What to work on | Here is the task for the records below: repeat exactly the lines from the one with "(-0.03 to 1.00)" to the one with "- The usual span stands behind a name", both included, and nothing else.

--- Data provided Enclosed Below ---

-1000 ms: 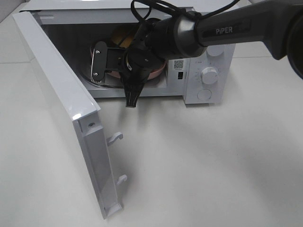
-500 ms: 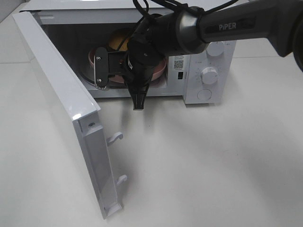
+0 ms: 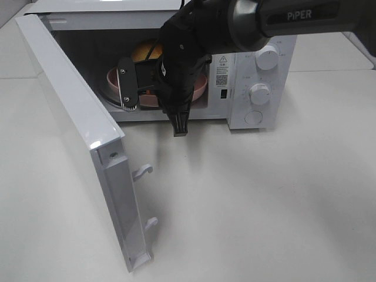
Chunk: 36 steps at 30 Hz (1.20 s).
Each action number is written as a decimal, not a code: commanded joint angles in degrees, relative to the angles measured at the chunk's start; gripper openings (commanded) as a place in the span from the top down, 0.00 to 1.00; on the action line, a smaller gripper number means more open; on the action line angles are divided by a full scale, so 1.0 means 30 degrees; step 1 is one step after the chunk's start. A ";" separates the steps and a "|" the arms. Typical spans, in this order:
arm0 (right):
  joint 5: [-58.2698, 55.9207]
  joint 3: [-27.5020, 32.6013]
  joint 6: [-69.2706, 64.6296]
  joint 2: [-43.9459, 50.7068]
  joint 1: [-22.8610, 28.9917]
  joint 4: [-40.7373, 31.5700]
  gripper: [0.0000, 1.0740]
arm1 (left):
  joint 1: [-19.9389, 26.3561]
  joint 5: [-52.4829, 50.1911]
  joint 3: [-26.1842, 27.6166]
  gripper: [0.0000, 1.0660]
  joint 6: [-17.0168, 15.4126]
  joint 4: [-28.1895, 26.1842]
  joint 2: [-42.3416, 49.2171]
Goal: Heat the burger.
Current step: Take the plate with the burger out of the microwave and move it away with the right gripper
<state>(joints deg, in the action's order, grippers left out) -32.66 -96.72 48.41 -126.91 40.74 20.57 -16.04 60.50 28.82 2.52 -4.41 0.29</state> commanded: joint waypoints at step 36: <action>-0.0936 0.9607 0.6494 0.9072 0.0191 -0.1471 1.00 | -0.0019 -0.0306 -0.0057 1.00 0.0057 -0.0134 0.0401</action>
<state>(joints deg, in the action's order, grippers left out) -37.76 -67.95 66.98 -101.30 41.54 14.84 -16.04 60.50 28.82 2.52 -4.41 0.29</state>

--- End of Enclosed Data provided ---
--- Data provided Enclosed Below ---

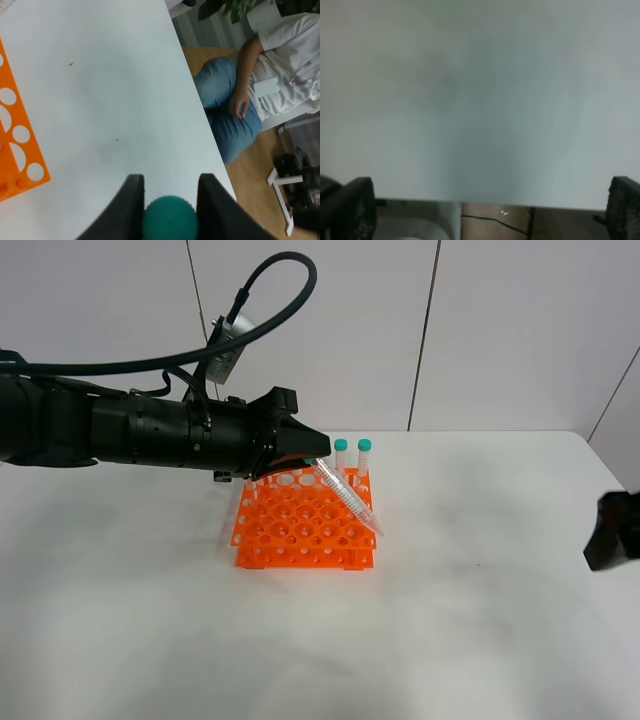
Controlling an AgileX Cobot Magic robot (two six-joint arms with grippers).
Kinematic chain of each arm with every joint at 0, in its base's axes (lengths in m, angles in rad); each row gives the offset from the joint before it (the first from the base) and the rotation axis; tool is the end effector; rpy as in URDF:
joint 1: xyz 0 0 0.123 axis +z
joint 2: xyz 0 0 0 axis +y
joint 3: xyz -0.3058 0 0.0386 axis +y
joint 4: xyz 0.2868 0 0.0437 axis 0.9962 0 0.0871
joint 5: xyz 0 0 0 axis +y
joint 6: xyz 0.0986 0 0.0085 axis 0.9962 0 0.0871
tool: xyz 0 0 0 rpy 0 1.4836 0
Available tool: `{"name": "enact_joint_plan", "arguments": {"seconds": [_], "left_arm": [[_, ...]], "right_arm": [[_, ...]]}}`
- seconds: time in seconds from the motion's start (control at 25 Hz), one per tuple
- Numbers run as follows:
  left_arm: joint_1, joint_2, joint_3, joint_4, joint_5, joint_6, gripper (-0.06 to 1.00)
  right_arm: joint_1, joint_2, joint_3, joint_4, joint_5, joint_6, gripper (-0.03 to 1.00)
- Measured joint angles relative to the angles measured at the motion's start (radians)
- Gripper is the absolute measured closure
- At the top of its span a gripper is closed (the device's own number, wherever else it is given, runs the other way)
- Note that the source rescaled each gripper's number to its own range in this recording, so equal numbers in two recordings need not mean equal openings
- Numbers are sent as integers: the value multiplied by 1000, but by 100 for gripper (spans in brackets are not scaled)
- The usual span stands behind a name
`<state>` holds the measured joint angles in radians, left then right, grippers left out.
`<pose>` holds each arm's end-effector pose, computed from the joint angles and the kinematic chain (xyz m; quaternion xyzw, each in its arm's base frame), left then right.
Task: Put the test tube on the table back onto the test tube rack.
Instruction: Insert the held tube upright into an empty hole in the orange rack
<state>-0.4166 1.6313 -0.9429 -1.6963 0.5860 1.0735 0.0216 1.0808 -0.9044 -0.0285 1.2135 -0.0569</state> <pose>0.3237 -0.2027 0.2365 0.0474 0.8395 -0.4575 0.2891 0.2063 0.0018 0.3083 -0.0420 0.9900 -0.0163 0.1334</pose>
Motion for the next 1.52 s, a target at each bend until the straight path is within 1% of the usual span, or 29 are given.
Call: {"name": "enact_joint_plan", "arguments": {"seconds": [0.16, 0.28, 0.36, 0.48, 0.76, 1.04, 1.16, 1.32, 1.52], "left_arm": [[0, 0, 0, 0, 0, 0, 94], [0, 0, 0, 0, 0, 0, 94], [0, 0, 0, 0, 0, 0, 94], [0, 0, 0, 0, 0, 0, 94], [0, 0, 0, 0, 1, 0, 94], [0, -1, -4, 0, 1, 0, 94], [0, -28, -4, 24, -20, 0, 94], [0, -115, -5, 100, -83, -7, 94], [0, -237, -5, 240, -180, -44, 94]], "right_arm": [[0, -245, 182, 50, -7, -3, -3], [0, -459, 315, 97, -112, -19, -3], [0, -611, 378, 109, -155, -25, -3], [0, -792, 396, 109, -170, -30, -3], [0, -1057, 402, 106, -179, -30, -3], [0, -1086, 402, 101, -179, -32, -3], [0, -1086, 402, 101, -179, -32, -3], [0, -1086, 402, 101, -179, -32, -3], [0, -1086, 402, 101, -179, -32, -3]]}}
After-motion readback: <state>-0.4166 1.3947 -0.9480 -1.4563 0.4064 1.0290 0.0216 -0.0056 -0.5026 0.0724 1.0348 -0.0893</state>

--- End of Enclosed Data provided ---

Solution for this task |
  right_arm: joint_1, joint_2, joint_3, joint_4, joint_5, joint_6, gripper (-0.03 to 1.00)
- Measured joint angles relative to the angles measured at the motion's start (radians)
- Gripper is the absolute measured closure
- At the top of its span a gripper is closed (the device's own number, wherever else it is given, runs the other way)
- Note that the source rescaled each gripper's number to its own range in this recording, so equal numbers in two recordings need not mean equal openings
- Numbers are sent as integers: the value multiplied by 1000, but by 100 for gripper (spans in brackets are not scaled)
- The usual span stands behind a name

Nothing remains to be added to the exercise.